WHAT IS EXPECTED: Go through the listing that follows and report the number of lines with the string "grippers" in them, nothing more.
- - -
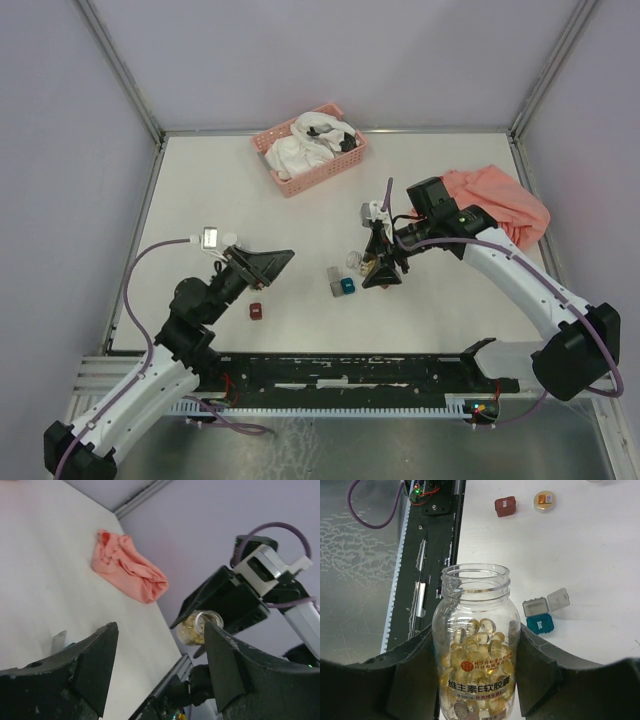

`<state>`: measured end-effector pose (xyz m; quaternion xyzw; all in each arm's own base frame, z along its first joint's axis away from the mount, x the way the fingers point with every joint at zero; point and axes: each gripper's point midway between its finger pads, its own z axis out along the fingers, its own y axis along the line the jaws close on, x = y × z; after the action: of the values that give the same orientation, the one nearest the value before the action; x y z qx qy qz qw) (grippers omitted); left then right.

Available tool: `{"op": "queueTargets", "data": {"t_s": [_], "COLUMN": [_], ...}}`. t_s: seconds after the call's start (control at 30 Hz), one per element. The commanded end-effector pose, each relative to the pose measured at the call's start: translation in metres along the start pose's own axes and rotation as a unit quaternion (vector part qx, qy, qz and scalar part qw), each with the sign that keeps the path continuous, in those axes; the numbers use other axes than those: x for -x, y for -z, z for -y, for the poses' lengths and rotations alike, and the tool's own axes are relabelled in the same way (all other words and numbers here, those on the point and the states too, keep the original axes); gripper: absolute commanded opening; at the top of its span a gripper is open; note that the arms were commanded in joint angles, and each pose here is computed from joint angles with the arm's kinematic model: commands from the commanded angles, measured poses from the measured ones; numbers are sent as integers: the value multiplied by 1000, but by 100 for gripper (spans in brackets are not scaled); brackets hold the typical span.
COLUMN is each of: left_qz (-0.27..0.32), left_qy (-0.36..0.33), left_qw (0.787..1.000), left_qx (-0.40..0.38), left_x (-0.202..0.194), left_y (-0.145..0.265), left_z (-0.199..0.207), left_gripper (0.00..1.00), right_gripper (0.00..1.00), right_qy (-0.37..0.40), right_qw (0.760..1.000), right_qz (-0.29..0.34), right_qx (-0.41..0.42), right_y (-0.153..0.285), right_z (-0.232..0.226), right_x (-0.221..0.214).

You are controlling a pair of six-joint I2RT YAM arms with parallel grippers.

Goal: Sort the pills into containers
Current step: Place the lid of the pill bottle at the center of the board, then pour the pill into the pill container.

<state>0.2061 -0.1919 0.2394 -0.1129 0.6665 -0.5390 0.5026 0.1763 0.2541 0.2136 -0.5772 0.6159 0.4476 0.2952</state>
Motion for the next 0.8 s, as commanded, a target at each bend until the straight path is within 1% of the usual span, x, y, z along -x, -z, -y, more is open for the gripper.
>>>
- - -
RESPONSE FOR THIS EXERCISE: 2